Steering a judicious course between the two opposites can be a tricky business. For instance, an artist dropping paint-filled eggs from her vagina some consider “art”, while I find myself both amused and bemused by the whole tawdry business, and cry “Emperor’s New Clothes”. But then, I find myself utterly entranced by Elliott Carter’s Symphonia, and those many to whom this is merely random noise similarly point their fingers and cry “Emperor’s New Clothes”. Now, there is no proving by algebra that I am right and that others are wrong. I am not even very willing to put it to the vote, as whatever music is currently fashionable, or even much that is currently unfashionable, is likely to get more votes by far than anything composed by Elliott Carter. And so it goes, each of us defending what we value from attacks by philistines, while ourselves attacking as “pretentious” that which may be valued by others.

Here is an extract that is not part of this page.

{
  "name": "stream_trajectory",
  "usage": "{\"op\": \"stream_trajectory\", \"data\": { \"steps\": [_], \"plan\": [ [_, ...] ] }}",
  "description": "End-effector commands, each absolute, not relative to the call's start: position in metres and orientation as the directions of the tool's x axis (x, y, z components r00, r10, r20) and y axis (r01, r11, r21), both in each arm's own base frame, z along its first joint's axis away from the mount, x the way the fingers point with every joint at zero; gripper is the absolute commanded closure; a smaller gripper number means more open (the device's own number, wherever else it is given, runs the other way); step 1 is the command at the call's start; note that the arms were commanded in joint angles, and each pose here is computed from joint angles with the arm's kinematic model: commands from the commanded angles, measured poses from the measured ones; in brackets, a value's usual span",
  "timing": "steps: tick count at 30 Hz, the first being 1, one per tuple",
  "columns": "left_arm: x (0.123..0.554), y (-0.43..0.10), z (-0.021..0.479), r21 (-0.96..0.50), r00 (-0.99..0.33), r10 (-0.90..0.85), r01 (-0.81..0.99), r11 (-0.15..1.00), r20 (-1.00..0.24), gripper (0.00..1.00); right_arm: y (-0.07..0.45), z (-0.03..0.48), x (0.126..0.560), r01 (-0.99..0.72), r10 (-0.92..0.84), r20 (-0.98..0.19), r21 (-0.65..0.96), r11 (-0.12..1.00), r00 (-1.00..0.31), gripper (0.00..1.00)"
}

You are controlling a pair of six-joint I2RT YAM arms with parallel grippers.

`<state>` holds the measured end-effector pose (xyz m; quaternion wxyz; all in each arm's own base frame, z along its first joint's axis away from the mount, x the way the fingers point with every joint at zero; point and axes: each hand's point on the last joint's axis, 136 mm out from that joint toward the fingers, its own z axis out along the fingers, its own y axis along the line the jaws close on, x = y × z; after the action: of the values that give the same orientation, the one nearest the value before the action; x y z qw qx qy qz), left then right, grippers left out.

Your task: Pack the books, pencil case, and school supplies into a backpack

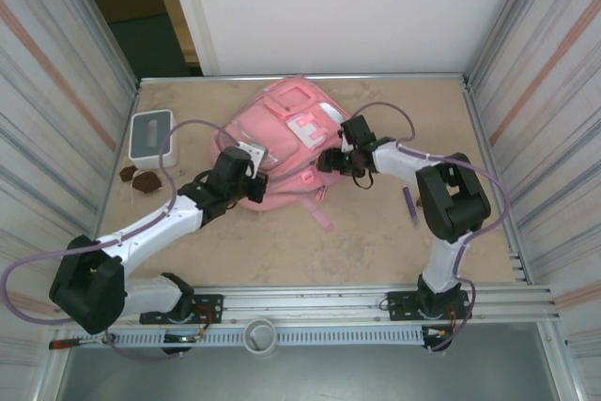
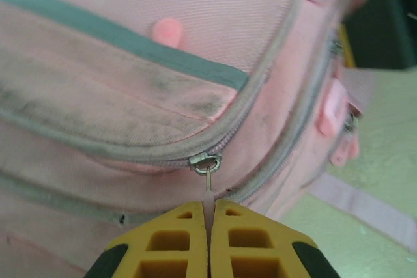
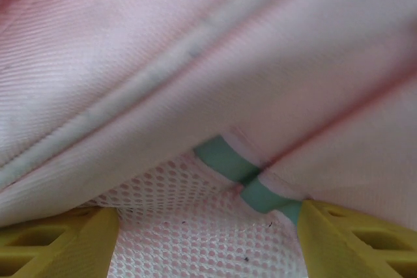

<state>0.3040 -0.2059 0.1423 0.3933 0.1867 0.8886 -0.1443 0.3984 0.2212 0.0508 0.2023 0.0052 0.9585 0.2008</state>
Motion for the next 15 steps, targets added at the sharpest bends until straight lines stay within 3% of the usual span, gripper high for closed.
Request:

And I am not really sure that debate and discussion can take us too far towards breaking this impasse. I could, I suppose, try to put into words what, say, Elliott Carter’s Symphonia makes me feel, but I have neither the vocabulary nor the technical understanding to go beyond that. And if someone feels nothing on hearing that music, then a mere description of what I may happen to feel will mean little.

The easy way out is to say, as many do, that it’s all subjective, that there isn’t any absolute criterion to judge these things, and that, taken admittedly to extremes, one cannot even say with any objectivity that Rembrandt’s drawings are superior in any way to my own lazy doodles. But, for various reasons, I have never been at all satisfied by this solution. “I like this and you like that.” Far from being the start of the dialogue, that’s the end of dialogue, for there’s nowhere further we can go. The concept of excellence itself becomes redundant. And we all find ourselves, each one of us, stuck in our own individual bubbles, unable to enter anyone else’s, and unable equally to invite others into our own.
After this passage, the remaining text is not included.